Once the pictures are set aside, repeat all of the data below exactly.

----------

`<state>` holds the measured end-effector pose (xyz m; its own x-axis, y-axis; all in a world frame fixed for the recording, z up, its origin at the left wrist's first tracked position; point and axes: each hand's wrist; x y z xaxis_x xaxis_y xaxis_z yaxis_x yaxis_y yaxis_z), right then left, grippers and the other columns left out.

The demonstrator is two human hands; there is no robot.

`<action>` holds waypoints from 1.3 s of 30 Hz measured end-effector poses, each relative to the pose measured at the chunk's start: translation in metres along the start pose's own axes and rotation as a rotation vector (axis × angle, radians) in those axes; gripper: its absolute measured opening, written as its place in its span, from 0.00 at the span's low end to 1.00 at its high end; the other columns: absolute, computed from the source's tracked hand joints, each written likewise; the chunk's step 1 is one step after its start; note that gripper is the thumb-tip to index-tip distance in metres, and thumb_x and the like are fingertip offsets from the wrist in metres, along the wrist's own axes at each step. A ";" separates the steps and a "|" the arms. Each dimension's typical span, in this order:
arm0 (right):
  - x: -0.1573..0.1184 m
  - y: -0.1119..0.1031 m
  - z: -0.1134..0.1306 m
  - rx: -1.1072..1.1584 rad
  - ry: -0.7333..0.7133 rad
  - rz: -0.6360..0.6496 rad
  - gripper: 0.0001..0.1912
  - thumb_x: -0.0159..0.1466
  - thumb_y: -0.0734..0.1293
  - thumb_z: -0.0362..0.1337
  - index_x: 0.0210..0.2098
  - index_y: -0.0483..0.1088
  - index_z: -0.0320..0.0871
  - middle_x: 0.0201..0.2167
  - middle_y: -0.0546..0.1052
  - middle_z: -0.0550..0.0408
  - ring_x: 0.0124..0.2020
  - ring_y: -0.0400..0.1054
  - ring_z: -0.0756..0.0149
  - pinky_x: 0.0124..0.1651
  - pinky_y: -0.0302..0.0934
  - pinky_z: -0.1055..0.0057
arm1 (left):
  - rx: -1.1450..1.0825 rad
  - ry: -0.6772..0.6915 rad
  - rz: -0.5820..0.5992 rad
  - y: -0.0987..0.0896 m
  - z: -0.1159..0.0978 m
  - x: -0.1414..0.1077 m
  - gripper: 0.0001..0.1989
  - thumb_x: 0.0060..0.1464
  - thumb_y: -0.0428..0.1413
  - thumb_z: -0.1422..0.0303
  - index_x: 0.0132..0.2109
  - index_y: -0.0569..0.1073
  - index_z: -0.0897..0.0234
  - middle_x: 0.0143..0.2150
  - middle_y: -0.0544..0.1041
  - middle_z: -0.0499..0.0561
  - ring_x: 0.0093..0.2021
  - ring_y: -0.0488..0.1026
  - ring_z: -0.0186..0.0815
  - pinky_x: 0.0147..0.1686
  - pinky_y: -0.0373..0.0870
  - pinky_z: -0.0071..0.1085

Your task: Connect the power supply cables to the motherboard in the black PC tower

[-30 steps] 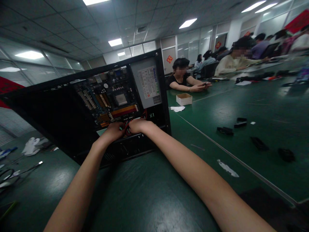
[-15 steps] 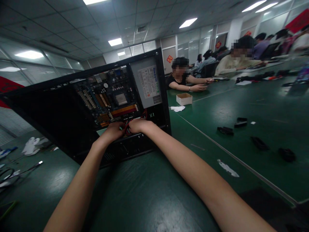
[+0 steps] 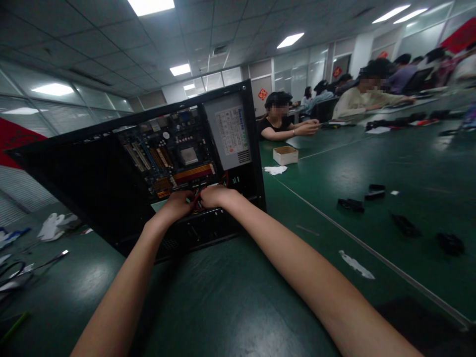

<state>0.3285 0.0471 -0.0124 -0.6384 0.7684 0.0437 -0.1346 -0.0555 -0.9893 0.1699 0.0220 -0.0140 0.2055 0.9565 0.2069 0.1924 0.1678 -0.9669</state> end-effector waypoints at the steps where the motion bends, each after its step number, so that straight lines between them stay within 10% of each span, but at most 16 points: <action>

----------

### [Final answer]
`<state>` holds the measured end-effector pose (xyz m; its own x-axis, y-axis; all in a world frame fixed for the recording, z up, its origin at the left wrist's first tracked position; point and axes: each hand's wrist; x y z xaxis_x xaxis_y xaxis_z yaxis_x yaxis_y yaxis_z), right then left, grippers and the other columns left out.

The demonstrator is two human hands; there is no robot.

`<action>` holds waypoints from 1.3 s of 30 Hz measured end-effector poses, each relative to the pose measured at the chunk's start: translation in metres along the start pose's own axes and rotation as a rotation vector (axis × angle, radians) in those axes; gripper: its absolute measured opening, written as its place in its span, from 0.00 at the span's low end to 1.00 at its high end; the other columns: absolute, computed from the source's tracked hand joints, each written likewise; the chunk's step 1 is one step after its start; note that gripper is the thumb-tip to index-tip distance in metres, and thumb_x and the like are fingertip offsets from the wrist in metres, along the wrist's own axes at each step. A ";" separates the steps and a "|" the arms. Each dimension's typical span, in this order:
arm0 (right):
  - x: -0.1573..0.1184 m
  - y: -0.1119..0.1031 m
  - z: -0.1134..0.1306 m
  - rx: -1.1072..1.1584 rad
  - ry: -0.7333..0.7133 rad
  - rz: -0.6360..0.6496 rad
  - gripper: 0.0001..0.1912
  - thumb_x: -0.0159..0.1466
  - thumb_y: -0.0734..0.1293
  - thumb_z: -0.0362..0.1337
  - index_x: 0.0210..0.2098
  - index_y: -0.0483..0.1088
  - index_z: -0.0320..0.0871
  - middle_x: 0.0201..0.2167
  - middle_y: -0.0546..0.1052
  - middle_z: -0.0550..0.0408
  - ring_x: 0.0124..0.2020
  - ring_y: -0.0400..0.1054
  - ring_z: -0.0756..0.0149
  - pinky_x: 0.0124..0.1651
  - pinky_y: -0.0302..0.0934
  - pinky_z: -0.1055..0.0057
arm1 (left):
  - rx: -1.1450..1.0825 rad
  - ry: -0.6772..0.6915 rad
  - rz: -0.5820..0.5992 rad
  - y: -0.0987..0.0896 m
  - z: -0.1159..0.0978 m
  - x: -0.1414..0.1077 m
  - gripper: 0.0001..0.1989
  - thumb_x: 0.0060..0.1464
  - thumb_y: -0.0428..0.1413
  - thumb_z: -0.1422..0.0303
  - index_x: 0.0132..0.2109
  - index_y: -0.0569..0.1073
  - index_z: -0.0897..0.0234
  - middle_x: 0.0143..0.2150
  - middle_y: -0.0544..0.1041
  - middle_z: -0.0499..0.0561
  - ring_x: 0.0093..0.2021
  - ring_y: -0.0488..0.1026
  - ring_z: -0.0186..0.0815
  - pinky_x: 0.0147..0.1686
  - pinky_y: -0.0373..0.0870
  - pinky_z: -0.0071..0.1085

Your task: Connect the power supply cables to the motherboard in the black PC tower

[-30 steps] 
[-15 steps] 
[+0 steps] 

<state>0.3285 0.0471 -0.0124 -0.6384 0.7684 0.0437 -0.1346 -0.0555 -0.9893 0.1699 0.0220 -0.0140 0.2055 0.9565 0.2069 0.1924 0.1678 -0.9669</state> end-effector waypoints at the steps where the motion bends, each after its step number, so that straight lines between them stay within 10% of each span, but at most 16 points: <action>

The output is finished, and nothing else is needed.